For each record below, retype the text exactly and omit any image.

+++ Records supplied

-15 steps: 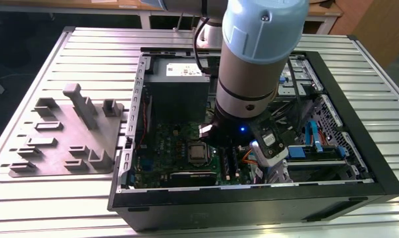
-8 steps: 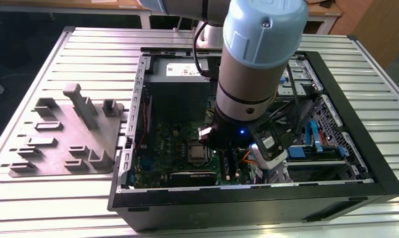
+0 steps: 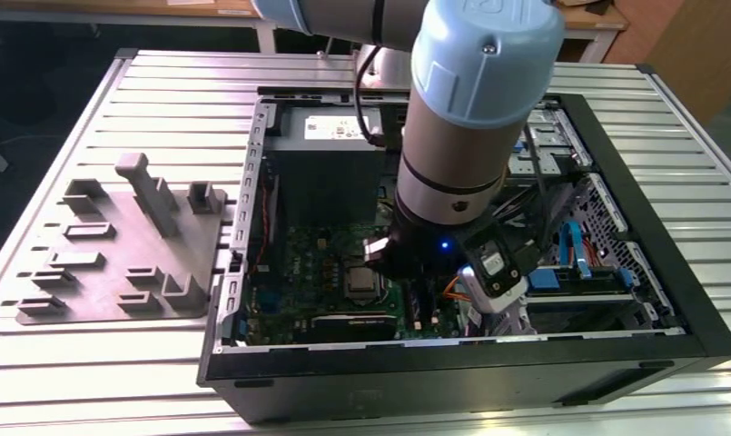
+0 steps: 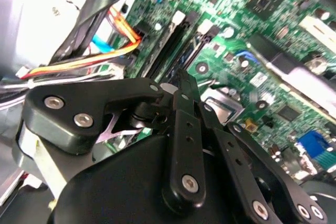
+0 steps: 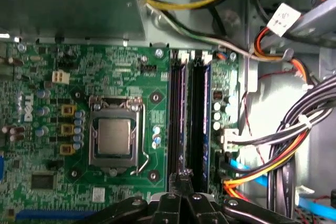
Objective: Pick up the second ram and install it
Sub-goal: 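Press down the second ram until it locks into place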
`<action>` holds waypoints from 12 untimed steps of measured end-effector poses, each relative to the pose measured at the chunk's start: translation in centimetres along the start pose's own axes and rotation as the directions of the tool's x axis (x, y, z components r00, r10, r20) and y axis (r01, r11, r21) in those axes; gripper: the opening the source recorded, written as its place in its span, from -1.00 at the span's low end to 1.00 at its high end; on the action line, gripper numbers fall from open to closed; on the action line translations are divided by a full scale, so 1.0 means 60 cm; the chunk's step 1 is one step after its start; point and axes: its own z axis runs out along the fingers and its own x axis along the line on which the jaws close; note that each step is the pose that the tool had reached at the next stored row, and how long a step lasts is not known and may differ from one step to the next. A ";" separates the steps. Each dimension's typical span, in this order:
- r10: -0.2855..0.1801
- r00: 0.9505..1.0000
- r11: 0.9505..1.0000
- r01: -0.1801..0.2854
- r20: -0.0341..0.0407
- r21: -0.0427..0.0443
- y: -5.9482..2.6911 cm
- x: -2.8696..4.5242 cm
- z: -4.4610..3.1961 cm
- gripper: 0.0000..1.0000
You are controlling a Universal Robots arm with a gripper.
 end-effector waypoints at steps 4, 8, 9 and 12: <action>-0.001 1.000 1.000 0.001 -0.003 0.014 -0.003 -0.001 0.003 -0.80; 0.000 1.000 1.000 0.000 -0.005 0.014 -0.008 -0.005 0.006 -0.80; 0.000 1.000 1.000 0.000 -0.006 0.014 -0.008 -0.006 0.006 -0.80; 0.000 1.000 1.000 0.000 -0.007 0.014 -0.009 -0.006 0.009 -0.80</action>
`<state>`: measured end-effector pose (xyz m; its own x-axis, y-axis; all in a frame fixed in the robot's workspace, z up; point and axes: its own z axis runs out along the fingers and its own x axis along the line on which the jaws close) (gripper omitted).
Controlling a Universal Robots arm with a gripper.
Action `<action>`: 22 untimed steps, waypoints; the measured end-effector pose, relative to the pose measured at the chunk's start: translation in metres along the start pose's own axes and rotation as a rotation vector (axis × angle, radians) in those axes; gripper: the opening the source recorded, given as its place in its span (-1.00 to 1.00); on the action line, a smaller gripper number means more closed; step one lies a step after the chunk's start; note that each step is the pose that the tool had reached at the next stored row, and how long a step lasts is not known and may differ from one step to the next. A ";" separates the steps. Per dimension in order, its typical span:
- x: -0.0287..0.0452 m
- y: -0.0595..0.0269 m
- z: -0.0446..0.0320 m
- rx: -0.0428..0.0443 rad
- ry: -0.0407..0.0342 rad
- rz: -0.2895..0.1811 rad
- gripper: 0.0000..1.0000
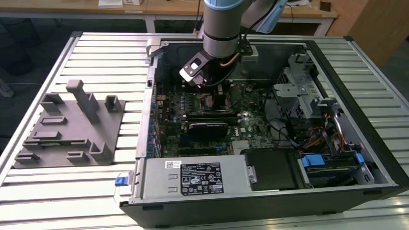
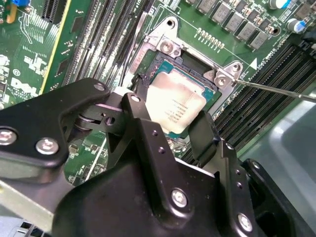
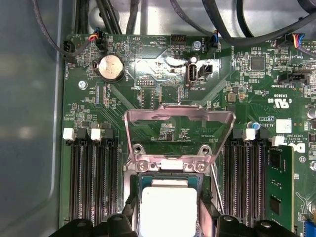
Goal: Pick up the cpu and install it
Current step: 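Place the cpu into insertion slot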
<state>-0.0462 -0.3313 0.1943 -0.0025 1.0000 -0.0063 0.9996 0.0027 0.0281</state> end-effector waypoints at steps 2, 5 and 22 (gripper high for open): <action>0.0000 0.0001 -0.0018 -0.0001 0.0001 0.000 0.20; 0.0000 0.0001 -0.0021 -0.0002 0.0003 0.000 0.20; -0.0010 0.0001 -0.0021 0.0000 0.0000 0.000 -0.03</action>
<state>-0.0462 -0.3323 0.1965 -0.0025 1.0000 -0.0063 0.9996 0.0027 0.0281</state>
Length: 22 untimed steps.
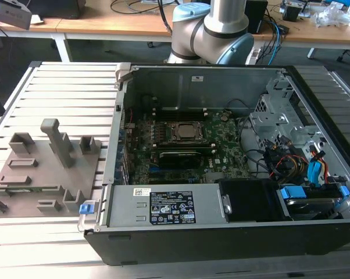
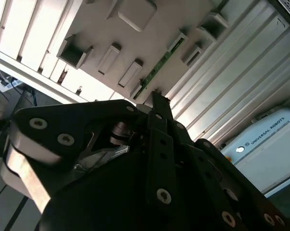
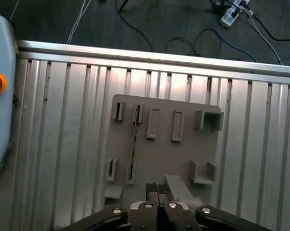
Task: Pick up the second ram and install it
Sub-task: 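Pick up the second ram and move it above second insertion slot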
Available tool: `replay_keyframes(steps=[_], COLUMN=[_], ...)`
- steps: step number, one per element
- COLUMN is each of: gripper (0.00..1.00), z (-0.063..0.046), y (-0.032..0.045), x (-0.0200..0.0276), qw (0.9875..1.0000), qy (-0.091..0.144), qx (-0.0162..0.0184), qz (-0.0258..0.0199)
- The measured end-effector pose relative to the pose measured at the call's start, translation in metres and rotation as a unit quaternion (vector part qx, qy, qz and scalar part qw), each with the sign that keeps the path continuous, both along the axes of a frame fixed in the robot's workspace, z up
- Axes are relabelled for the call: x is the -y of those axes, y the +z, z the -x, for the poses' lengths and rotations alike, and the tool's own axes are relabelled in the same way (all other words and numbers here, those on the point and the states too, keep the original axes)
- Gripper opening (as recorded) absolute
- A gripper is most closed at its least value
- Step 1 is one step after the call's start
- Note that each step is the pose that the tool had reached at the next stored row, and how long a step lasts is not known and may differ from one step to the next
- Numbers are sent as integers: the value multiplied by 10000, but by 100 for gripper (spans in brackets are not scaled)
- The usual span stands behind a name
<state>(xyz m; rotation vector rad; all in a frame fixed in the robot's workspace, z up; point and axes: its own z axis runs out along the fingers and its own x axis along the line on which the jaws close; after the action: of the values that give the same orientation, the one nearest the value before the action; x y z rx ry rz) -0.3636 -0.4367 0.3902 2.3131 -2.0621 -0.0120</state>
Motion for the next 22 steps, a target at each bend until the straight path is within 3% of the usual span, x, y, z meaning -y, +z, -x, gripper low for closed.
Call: replay_keyframes(steps=[4,11,15,19,22], gripper=[11,11,11,11,11], z=[0,0,0,0,0], y=[0,0,0,0,0], x=[0,0,0,0,0], qw=[9998,9982,9957,9939,9908], qy=[211,604,929,1100,1356], qx=[0,0,0,0,0], qz=[0,0,0,0,0])
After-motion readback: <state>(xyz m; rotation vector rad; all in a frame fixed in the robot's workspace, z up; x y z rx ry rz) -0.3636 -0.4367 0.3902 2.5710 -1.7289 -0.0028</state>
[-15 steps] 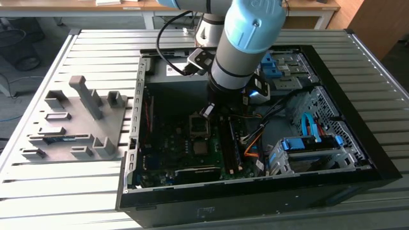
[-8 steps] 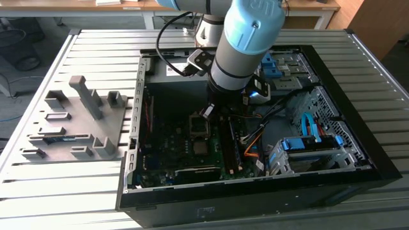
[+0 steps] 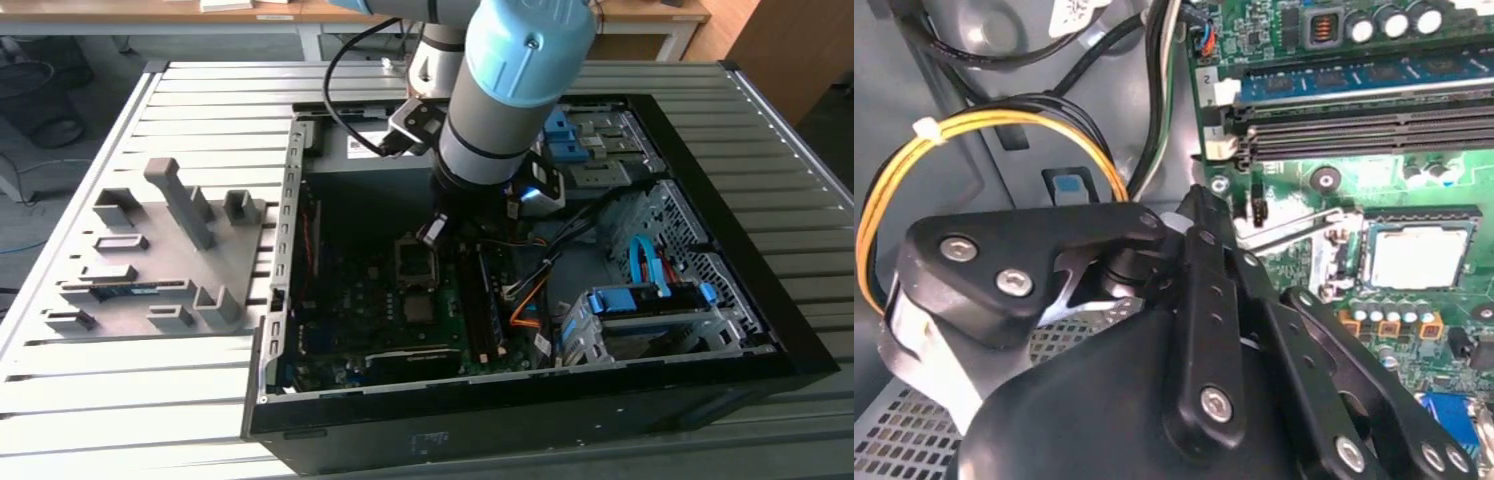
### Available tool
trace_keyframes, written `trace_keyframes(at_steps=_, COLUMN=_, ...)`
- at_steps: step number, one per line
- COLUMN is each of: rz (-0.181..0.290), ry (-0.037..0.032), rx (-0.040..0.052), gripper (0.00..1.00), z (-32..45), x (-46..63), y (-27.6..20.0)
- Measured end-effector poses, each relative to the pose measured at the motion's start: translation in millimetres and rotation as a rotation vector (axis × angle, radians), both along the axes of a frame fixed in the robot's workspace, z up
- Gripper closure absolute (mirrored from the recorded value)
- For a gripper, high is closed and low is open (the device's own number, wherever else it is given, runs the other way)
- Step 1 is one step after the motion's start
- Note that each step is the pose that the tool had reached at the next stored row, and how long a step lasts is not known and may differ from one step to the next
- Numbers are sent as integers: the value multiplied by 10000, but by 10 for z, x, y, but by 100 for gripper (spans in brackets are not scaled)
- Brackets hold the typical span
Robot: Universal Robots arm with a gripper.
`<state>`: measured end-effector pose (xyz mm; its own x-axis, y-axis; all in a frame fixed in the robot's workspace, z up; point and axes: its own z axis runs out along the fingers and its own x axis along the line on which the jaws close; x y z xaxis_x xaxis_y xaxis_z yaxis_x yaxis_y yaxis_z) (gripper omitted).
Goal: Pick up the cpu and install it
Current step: 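Close the cpu cover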
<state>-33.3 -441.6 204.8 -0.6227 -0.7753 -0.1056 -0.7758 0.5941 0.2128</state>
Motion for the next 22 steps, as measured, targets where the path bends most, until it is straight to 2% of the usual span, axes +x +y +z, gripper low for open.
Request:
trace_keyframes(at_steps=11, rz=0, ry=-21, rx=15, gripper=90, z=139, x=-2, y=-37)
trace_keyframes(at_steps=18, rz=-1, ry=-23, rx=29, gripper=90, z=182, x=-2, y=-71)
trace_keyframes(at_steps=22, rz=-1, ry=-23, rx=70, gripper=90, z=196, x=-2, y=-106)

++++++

* _Solved problem_
-15 steps: 
-8 steps: 
+0 steps: 
+0 steps: 
+0 steps: 
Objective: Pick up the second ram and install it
Sub-goal: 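Press down the second ram until it locks into place
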`<action>` holds waypoints from 12 untimed steps of measured end-effector poses, each relative to the pose measured at the chunk's start: translation in centimetres along the start pose's own axes and rotation as the directions of the tool's x axis (x, y, z components r00, r10, r20) and y axis (r01, r11, r21) in those axes; gripper: the opening the source recorded, written as its place in its span, from -1.00 at the span's low end to 1.00 at its high end; on the action line, gripper numbers fall from open to closed; on the action line translations are divided by a full scale, so 1.0 means 60 cm; the chunk's step 1 is one step after its start; point and axes: its own z axis runs out along the fingers and its own x axis along the line on which the jaws close; note that each step is the pose that the tool had reached at the next stored row, and how long a step lasts is not known and may differ from one step to the next. A ";" separates the steps. Each dimension's typical span, in this order:
- r10: -0.2855..0.1801
- r00: 0.9505..1.0000
- r11: 0.9505..1.0000
- r01: -0.1801..0.2854
- r20: -0.0341..0.0407
- r21: -0.0427..0.0443
- y: -5.9482..2.6911 cm
- x: -2.8696..4.5242 cm
- z: -4.4610..3.1961 cm
- gripper: 0.0000..1.0000
You are controlling a Universal Robots arm with a gripper.
 end-effector waypoints at steps 4, 8, 9 and 12: <action>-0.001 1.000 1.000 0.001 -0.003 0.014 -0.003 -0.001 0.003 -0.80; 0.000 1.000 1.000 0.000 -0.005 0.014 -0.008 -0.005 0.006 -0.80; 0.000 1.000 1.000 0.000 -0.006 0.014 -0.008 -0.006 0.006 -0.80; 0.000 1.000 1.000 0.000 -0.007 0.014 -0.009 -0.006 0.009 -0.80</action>
`<state>`: measured end-effector pose (xyz m; its own x-axis, y-axis; all in a frame fixed in the robot's workspace, z up; point and axes: its own z axis runs out along the fingers and its own x axis along the line on which the jaws close) (gripper omitted).
Controlling a Universal Robots arm with a gripper.
Action `<action>`: 22 untimed steps, waypoints; the measured end-effector pose, relative to the pose measured at the chunk's start: translation in metres along the start pose's own axes and rotation as a rotation vector (axis × angle, radians) in those axes; gripper: the opening the source recorded, given as its place in its span (-1.00 to 1.00); on the action line, a smaller gripper number means more closed; step one lies a step after the chunk's start; note that each step is the pose that the tool had reached at the next stored row, and how long a step lasts is not known and may differ from one step to the next. A ";" separates the steps. Per dimension in order, its typical span:
- x: -0.0287..0.0452 m
- y: -0.0595..0.0269 m
- z: -0.0446..0.0320 m
- rx: -0.0428..0.0443 rad
- ry: -0.0407..0.0342 rad
- rz: -0.2895..0.1811 rad
- gripper: 0.0000..1.0000
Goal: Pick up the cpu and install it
Current step: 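Place the cpu into insertion slot
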<state>-0.0462 -0.3313 0.1943 -0.0025 1.0000 -0.0063 0.9996 0.0027 0.0281</state> end-effector waypoints at steps 2, 5 and 22 (gripper high for open): <action>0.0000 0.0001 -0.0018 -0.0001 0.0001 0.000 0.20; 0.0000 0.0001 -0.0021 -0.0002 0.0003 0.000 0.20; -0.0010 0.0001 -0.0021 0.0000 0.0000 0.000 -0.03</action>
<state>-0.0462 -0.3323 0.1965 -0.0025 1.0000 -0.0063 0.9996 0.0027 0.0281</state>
Length: 22 untimed steps.
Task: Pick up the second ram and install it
Sub-task: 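Pick up the second ram and move it above second insertion slot
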Available tool: `replay_keyframes(steps=[_], COLUMN=[_], ...)`
- steps: step number, one per element
- COLUMN is each of: gripper (0.00..1.00), z (-0.063..0.046), y (-0.032..0.045), x (-0.0200..0.0276), qw (0.9875..1.0000), qy (-0.091..0.144), qx (-0.0162..0.0184), qz (-0.0258..0.0199)
- The measured end-effector pose relative to the pose measured at the call's start, translation in metres and rotation as a unit quaternion (vector part qx, qy, qz and scalar part qw), each with the sign that keeps the path continuous, both along the axes of a frame fixed in the robot's workspace, z up
- Axes are relabelled for the call: x is the -y of those axes, y the +z, z the -x, for the poses' lengths and rotations alike, and the tool's own axes are relabelled in the same way (all other words and numbers here, those on the point and the states too, keep the original axes)
- Gripper opening (as recorded) absolute
- A gripper is most closed at its least value
- Step 1 is one step after the call's start
- Note that each step is the pose that the tool had reached at the next stored row, and how long a step lasts is not known and may differ from one step to the next
- Numbers are sent as integers: the value multiplied by 10000, but by 100 for gripper (spans in brackets are not scaled)
- The usual span stands behind a name
<state>(xyz m; rotation vector rad; all in a frame fixed in the robot's workspace, z up; point and axes: its own z axis runs out along the fingers and its own x axis along the line on which the jaws close; after the action: of the values that give the same orientation, the one nearest the value before the action; x y z rx ry rz) -0.3636 -0.4367 0.3902 2.3131 -2.0621 -0.0120</state>
Motion for the next 22 steps, a target at each bend until the straight path is within 3% of the usual span, x, y, z meaning -y, +z, -x, gripper low for closed.
Call: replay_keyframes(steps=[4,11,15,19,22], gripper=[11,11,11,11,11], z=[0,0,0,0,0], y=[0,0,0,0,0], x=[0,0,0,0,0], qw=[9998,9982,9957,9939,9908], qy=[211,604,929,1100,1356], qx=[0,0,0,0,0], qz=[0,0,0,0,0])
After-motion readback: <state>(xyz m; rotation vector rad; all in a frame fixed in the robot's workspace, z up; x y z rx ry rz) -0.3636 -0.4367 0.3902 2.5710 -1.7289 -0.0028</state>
[-15 steps] 
[-8 steps] 
[+0 steps] 
### Available tool
trace_keyframes, written `trace_keyframes(at_steps=_, COLUMN=_, ...)`
- at_steps: step number, one per line
- COLUMN is each of: rz (-0.181..0.290), ry (-0.037..0.032), rx (-0.040..0.052), gripper (0.00..1.00), z (-32..45), x (-46..63), y (-27.6..20.0)
- Measured end-effector poses, each relative to the pose measured at the motion's start: translation in millimetres and rotation as a rotation vector (axis × angle, radians), both along the axes of a frame fixed in the robot's workspace, z up
- Gripper closure absolute (mirrored from the recorded value)
- For a gripper, high is closed and low is open (the device's own number, wherever else it is given, runs the other way)
- Step 1 is one step after the motion's start
- Note that each step is the pose that the tool had reached at the next stored row, and how long a step lasts is not known and may differ from one step to the next
- Numbers are sent as integers: the value multiplied by 10000, but by 10 for z, x, y, but by 100 for gripper (spans in brackets are not scaled)
- Brackets hold the typical span
Robot: Universal Robots arm with a gripper.
`<state>`: measured end-effector pose (xyz mm; its own x-axis, y-axis; all in a frame fixed in the robot's workspace, z up; point and axes: its own z axis runs out along the fingers and its own x axis along the line on which the jaws close; x y z xaxis_x xaxis_y xaxis_z yaxis_x yaxis_y yaxis_z) (gripper omitted).
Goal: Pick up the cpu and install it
Current step: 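Close the cpu cover
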<state>-33.3 -441.6 204.8 -0.6227 -0.7753 -0.1056 -0.7758 0.5941 0.2128</state>
Motion for the next 22 steps, as measured, targets where the path bends most, until it is straight to 2% of the usual span, axes +x +y +z, gripper low for open.
Request:
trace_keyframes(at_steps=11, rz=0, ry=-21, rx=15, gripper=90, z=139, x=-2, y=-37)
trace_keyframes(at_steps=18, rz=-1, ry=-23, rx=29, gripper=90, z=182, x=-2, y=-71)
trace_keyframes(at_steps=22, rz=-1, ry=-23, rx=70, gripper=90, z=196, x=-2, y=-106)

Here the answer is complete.